• _TASK DIRECTIONS_
Give an exact copy of the lines from the beginning of the listing below to the "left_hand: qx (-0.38" line, inclusive.

▬▬▬▬▬▬▬▬▬▬

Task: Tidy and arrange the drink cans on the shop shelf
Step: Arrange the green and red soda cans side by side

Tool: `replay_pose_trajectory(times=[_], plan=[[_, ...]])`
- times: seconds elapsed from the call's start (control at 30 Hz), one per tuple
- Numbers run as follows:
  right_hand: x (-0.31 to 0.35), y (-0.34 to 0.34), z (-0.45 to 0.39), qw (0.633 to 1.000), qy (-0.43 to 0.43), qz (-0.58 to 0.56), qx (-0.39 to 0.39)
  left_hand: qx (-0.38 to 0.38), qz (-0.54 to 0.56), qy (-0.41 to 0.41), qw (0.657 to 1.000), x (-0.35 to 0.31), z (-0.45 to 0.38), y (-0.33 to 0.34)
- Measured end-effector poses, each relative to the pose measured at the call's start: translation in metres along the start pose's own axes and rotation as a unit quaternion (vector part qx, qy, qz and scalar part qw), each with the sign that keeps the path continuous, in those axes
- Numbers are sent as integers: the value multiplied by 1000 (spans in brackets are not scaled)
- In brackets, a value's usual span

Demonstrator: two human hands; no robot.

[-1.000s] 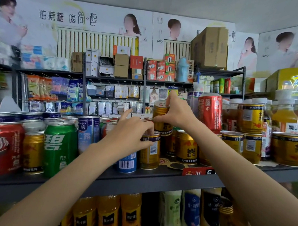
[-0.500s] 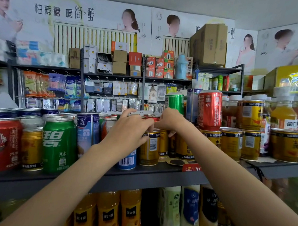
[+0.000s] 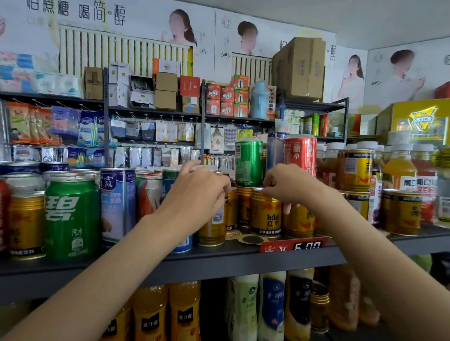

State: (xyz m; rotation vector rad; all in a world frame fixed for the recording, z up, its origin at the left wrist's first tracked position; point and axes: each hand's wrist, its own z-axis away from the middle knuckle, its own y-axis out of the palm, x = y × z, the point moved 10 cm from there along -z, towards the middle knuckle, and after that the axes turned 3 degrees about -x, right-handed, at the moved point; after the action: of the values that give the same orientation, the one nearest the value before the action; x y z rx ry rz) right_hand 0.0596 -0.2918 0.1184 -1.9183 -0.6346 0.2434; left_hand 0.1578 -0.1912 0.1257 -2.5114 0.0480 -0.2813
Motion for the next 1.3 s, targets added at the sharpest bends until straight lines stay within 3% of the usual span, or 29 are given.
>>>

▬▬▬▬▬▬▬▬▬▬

• _RESULT FOR THIS TASK_
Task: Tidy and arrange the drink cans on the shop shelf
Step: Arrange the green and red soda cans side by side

Tool: `replay_pose_trajectory(times=[_], plan=[[_, ...]])`
- times: seconds elapsed from the call's start (control at 30 Hz), one per tuple
- Numbers run as follows:
  right_hand: x (-0.31 to 0.35), y (-0.34 to 0.34), z (-0.45 to 0.39), qw (0.633 to 1.000), qy (-0.43 to 0.43), qz (-0.58 to 0.56), qx (-0.39 to 0.39)
  left_hand: qx (-0.38 to 0.38), qz (-0.54 to 0.56), qy (-0.41 to 0.41), qw (0.657 to 1.000), x (-0.35 to 0.31), z (-0.45 to 0.38), y (-0.33 to 0.34)

The response is complete as it stands.